Dienst an Frieden und Versöhnung
Abt Nikolaus Egender sei ein Brückenbauer gewesen, der sich sehr für die Ökumene einsetzte, insbesondere mit den orthodoxen und orientalisch-orthodoxen Kirchen, heißt es in einem weiteren PRO ORIENTE-Kondolenzschreiben an die Benediktiner von Chevetogne. PRO ORIENTE sei dem Verstorbenen sehr dankbar "für die lebenslange Liebe, die unermüdliche Arbeit und das beeindruckende Zeugnis als Jünger und - wie er wohl gesagt hätte - Freund Christi".
P. Nikolaus sei in seiner Zeit als Mönch und späterer Prior von Chevetogne, als Abt der Dormitio-Abtei in Jerusalem, und auch nach seiner Rückkehr nach Chevetogne, ein herausragender Pionier der ökumenischen Bewegung gewesen.
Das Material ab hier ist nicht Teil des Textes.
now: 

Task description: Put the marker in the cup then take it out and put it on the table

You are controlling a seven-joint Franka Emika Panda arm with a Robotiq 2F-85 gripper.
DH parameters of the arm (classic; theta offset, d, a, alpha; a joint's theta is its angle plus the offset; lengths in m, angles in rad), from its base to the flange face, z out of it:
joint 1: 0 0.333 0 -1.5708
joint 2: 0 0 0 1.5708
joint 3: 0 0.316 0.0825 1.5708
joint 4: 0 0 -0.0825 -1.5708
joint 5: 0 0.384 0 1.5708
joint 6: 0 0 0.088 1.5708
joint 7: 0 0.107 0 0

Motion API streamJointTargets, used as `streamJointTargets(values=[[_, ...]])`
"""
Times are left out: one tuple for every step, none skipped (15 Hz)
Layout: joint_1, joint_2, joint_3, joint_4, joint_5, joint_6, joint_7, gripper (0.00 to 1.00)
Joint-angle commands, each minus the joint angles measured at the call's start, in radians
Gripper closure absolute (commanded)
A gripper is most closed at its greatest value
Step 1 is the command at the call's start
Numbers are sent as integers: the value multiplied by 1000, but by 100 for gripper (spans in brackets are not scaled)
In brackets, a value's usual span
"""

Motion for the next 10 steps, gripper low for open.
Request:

Abt Nikolaus habe seinen Dienst immer als Dienst an Frieden und Versöhnung - in der Kirche, zwischen den Kirchen und darüber hinaus - verstanden. In diesem Sinne sei die Dormitio-Abtei in Jerusalem in seiner Zeit als dortiger Abt ein Ort des inoffiziellen Dialogs zwischen den Konfliktparteien im Heiligen Land geworden und gewesen.
Neben seiner ökumenischen Berufung habe sich Abt Nikolaus auch stark für die Erneuerung der Liturgie eingesetzt, heißt es in dem Kondolenzschreiben würdigend. Er wollte, dass insbesondere das Stundengebet mehr als bisher zu einem gemeinsamen Gebet von Mönchen, Nonnen und Laien wird. So habe er ab Beginn der 2.000er Jahre gemeinsam mit P. Stephan Vorwerk eine neue benediktinische Cella auf der Insel Reichenau im Bodensee gegründet, mit der Idee, dass das ganze Volk Gottes eingeladen ist, gemeinsam mit den Mönchen zu beten, zu singen und den Herrn zu loben. Nicht zuletzt sei es auch das Verdienst von P. Nikolaus, dass die Insel Reichenau wie schon nach der Gründung des ursprünglichen Benediktiner-Klosters dort durch den Hl. Pirmin im Jahr 724 wieder zu einem Ort der geistlichen Erneuerung wurde.